On December 7, 2012, DAR Secretary De Los Reyes issued an Order 2 denying petitioners' Petition for Exclusion from CARP Coverage. Thus, petitioners filed an appeal with the Office of the President (OP).
In the Decision 3 dated April 29, 2015, the OP reversed the DAR Secretary's Order and ruled that petitioners' subject lands are exempted from the coverage of CARP.
DAR, through Secretary Delos Reyes, filed a Petition for Review with the Court of Appeals (CA).
In the Decision 4 dated August 5, 2016, the CA granted the petition, and held, among others, that petitioners failed to refute or deny that since 1998, there have been no cattle in the subject lands and that the same have not been used as grazing lands.
Aggrieved, the petitioners sought recourse to this Court.
On July 25, 2018, the Court rendered its Decision 5 granting the petition. The Court upheld the exemption of the subject lands from the coverage of CARP.
Thereafter, DAR filed this instant motion for reconsideration.
Ruling of the Court
The motion should be denied.
We reiterate that in Luz Farms v. Secretary of the Department of Agrarian Reform, 6 it was never the intention of the framers of the Constitution to include the livestock industry in the coverage of the constitutionally mandated agrarian reform program of the government. 7 In the case at bench, there is substantial evidence to show that the entirety of petitioners' subject lands have been devoted to livestock production since the 1950s, i.e., even before the enactment of the CARL on June 15, 1988. Indeed, the subject lands have been utilized for livestock raising, and as such, classified as industrial, and not agricultural lands. Thus, they are exempt from agrarian reform.

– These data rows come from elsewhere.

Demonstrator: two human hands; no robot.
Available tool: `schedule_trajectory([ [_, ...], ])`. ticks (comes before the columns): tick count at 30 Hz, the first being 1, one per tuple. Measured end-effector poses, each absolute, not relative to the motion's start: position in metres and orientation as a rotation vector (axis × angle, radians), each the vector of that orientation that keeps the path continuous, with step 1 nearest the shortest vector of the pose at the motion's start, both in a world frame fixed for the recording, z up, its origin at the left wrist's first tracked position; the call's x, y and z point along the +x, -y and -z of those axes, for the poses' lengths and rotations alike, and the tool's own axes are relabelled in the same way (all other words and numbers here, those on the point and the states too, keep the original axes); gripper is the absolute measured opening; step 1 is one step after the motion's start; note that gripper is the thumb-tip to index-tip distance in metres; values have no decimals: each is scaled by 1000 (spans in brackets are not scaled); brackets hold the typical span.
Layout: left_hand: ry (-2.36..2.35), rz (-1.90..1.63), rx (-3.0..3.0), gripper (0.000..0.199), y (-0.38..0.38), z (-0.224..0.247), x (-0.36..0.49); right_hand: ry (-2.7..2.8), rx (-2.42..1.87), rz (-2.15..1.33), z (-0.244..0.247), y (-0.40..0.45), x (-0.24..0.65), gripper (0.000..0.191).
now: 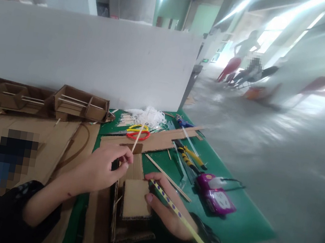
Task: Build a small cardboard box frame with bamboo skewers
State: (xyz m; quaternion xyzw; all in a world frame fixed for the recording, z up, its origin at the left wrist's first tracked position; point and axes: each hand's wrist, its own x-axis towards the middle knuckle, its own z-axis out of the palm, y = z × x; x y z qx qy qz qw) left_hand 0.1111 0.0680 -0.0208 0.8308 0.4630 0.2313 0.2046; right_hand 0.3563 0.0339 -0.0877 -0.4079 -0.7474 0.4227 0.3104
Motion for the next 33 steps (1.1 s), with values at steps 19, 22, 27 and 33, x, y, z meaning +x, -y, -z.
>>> schedule_trajectory([
  [19,-1295,-558,2177,23,-66,9,101,1547,-1180,-1021,91,-35,353,27],
  [22,-1356,-501,2244,24,-67,5,96,1459,-1191,-989,94,-36,354,27],
  [27,-1458,-516,2349,28,-71,5,82,1265,-1193,-1086,94,-43,361,25],
  [33,-1498,-534,2294,24,-65,24,63,1238,-1061,-1347,88,-53,374,18],
])
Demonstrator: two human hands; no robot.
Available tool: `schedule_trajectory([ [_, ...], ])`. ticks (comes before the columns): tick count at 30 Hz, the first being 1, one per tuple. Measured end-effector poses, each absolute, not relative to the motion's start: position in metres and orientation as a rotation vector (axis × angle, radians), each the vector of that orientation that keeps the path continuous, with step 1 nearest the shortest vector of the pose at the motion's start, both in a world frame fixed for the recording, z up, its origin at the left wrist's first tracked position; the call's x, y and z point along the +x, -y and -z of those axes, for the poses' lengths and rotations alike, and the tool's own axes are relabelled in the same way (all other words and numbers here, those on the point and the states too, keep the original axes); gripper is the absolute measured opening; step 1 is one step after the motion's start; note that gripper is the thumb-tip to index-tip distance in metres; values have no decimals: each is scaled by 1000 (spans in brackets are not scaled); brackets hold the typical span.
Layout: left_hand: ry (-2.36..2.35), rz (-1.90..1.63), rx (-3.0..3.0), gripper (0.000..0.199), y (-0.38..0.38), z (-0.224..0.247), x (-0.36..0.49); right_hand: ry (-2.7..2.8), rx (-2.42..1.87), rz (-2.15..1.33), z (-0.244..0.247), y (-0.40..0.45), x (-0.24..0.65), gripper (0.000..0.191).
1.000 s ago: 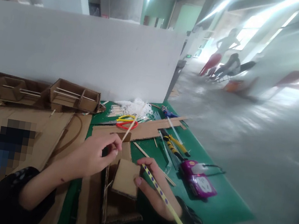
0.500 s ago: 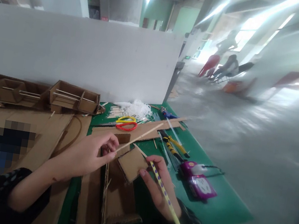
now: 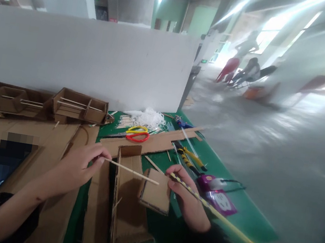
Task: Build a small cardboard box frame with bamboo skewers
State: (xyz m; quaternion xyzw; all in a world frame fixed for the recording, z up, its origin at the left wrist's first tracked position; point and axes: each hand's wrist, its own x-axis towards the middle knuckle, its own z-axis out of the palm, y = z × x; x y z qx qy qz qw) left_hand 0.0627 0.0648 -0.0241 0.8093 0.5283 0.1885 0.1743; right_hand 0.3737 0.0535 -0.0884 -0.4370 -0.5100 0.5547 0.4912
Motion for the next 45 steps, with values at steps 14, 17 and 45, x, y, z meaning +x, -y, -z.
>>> schedule_trajectory([
  [14,-1546,-657,2174,25,-46,56,38,1511,-1132,-1404,87,-53,360,14],
  [17,-1533,-657,2198,26,-46,55,35,1551,-1115,-1404,91,-52,361,13],
  [45,-1539,-616,2304,26,-47,54,26,1443,-1203,-935,80,-41,354,23],
])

Notably, what the CARL prohibits is the conversion of agricultural lands for non-agricultural purposes after the effectivity of the CARL. 8 As We have discussed in detail in Our assailed Decision, there is no showing that the subject lands which were devoted for livestock raising prior to the CARL, has been converted to an agricultural land, after its passage. Thus, petitioners' subject lands remain to be non-agricultural, i.e., devoted to livestock raising, and excluded from the coverage of the CARP. caITAC
Verily, the arguments raised by DAR in its motion for reconsideration are issues that have been meticulously and thoroughly considered and passed upon by the Court in the assailed Decision.
WHEREFORE, premises considered, respondent's Motion for Reconsideration is hereby DENIED.
The Opposition to respondent's Motion for Reconsideration is NOTED.
SO ORDERED."
Very truly yours,
(SGD.) LIBRADA C. BUENADivision Clerk of Court
Footnotes
1. Effective June 15, 1988.
2.Rollo, pp. 604-621.
3.Id. at 772-776.
4.Id. at 590-600.
5.Id. at 1181-1197.
6. 270 Phil. 151 (1990).
7.Id. at 158.
8.Department of Agrarian Reform v. Sutton, G.R. No. 162070, October 19, 2005.